So he digs. The soft Kaedwen soil gives easily at first, opening under his assault, dark and heavy earth. He piles it next to the grave, thinking about depth and width and how spacious it needs to be. How tall is Geralt, and does the grave need to be much longer? Eskel lies down, takes his own body length as measurement and sets to work.

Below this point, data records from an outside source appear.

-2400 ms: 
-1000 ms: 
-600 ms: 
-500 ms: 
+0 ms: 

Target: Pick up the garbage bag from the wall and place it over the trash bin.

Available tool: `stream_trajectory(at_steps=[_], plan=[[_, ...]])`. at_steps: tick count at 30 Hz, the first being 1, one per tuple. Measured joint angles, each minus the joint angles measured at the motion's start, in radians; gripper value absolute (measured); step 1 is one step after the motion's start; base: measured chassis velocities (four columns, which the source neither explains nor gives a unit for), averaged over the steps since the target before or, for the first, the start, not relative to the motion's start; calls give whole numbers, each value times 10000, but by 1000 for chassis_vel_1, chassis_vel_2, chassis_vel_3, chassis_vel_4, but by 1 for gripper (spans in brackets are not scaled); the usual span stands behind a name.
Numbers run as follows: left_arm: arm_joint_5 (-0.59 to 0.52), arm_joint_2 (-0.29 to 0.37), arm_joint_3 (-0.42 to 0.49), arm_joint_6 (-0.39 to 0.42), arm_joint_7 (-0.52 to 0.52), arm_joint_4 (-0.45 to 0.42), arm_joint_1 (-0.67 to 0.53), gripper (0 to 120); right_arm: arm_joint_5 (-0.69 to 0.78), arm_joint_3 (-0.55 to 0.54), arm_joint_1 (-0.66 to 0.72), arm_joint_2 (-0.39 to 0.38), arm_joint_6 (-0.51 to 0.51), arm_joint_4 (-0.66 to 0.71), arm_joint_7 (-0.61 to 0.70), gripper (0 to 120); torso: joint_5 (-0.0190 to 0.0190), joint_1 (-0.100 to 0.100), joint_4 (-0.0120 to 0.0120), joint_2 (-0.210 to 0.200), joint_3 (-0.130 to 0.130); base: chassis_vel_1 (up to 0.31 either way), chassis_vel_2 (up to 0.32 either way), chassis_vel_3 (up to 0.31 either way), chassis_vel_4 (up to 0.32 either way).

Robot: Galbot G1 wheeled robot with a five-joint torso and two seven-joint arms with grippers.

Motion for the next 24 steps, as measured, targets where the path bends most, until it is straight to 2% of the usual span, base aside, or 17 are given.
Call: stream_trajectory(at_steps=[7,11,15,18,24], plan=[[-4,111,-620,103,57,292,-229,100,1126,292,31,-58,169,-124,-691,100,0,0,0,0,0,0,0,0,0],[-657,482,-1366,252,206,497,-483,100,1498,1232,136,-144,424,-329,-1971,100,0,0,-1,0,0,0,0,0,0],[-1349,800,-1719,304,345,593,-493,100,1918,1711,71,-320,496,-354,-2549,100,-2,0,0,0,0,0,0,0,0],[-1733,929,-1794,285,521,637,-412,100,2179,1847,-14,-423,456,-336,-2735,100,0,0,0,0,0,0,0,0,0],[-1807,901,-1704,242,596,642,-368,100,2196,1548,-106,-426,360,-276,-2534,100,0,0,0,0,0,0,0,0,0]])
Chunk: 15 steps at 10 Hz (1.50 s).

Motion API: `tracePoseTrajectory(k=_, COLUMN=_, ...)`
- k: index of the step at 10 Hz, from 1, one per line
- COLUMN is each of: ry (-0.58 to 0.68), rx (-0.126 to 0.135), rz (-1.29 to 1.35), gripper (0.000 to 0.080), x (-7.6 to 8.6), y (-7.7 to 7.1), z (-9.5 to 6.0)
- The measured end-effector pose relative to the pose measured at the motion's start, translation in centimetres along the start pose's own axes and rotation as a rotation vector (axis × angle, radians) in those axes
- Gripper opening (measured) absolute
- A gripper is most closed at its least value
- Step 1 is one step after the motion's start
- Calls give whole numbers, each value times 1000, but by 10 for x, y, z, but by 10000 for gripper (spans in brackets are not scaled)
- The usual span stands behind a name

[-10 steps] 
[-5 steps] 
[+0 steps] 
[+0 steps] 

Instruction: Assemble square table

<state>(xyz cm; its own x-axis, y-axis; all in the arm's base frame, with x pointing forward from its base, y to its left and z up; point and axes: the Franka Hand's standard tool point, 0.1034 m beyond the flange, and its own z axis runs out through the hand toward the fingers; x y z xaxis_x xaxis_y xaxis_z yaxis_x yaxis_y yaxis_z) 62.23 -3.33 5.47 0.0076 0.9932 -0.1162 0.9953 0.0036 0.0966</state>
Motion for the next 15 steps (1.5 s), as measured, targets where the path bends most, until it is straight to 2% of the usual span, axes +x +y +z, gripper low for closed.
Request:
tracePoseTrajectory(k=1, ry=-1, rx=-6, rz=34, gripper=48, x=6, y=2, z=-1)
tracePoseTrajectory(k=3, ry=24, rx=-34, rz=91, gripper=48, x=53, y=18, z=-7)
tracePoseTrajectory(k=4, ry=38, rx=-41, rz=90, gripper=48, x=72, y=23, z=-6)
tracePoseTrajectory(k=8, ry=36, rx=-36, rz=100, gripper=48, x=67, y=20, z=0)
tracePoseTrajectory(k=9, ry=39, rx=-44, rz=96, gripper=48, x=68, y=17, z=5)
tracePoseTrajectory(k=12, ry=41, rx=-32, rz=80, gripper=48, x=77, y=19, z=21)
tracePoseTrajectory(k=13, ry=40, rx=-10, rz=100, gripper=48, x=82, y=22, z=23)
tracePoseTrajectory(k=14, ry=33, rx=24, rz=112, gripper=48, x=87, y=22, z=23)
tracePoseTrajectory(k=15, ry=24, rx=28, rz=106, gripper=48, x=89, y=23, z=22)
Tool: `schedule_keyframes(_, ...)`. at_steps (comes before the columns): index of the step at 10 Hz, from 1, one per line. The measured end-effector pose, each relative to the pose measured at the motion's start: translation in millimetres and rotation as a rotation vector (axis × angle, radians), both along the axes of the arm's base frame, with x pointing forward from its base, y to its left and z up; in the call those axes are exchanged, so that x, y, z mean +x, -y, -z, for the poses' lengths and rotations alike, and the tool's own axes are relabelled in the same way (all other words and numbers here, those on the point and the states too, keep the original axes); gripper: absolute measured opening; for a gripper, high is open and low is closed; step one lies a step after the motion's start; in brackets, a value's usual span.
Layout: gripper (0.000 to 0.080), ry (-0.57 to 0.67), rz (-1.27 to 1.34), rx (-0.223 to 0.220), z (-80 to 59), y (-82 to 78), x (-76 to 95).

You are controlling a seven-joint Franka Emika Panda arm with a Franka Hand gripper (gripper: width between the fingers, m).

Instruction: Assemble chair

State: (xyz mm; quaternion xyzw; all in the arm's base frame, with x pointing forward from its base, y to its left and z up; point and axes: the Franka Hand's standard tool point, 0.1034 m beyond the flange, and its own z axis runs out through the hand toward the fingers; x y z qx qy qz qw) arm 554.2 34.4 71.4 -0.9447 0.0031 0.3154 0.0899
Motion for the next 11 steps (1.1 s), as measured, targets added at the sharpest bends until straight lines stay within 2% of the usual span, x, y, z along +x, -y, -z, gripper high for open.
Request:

There is a meditative calm in this he would not have expected. It's heavy work but not too much for a young witcher like Eskel, shoulders and arms trained to wield heavy blades and carry armour and serve him in battle. His mind tries to wander as he digs but he firmly tethers it into place, forces his concentration on every move of the shovel, every heap of almost black soil piling up next to the grave that is slowly finding its unmistakable shape. He watches as the pile grows and steps into the hole to continue to dig deeper, always keeping to the measurements, his own body as a foil. Where Eskel can fit Geralt, always slightly smaller, just a little shorter and thinner will, too. 

The soil is much more alive than he had imagined, thick white maggots wiggling, worms and beetles crawling or rushing to escape the shovel, unearthed from their home. He tries not to think about what that means, but then he's not an idiot. Generations of dead boys have fertilised this soil, have made it rich and alive with their bodies slowly crumbling into the earth, and Geralt will simply be one more of them, nothing special anymore. 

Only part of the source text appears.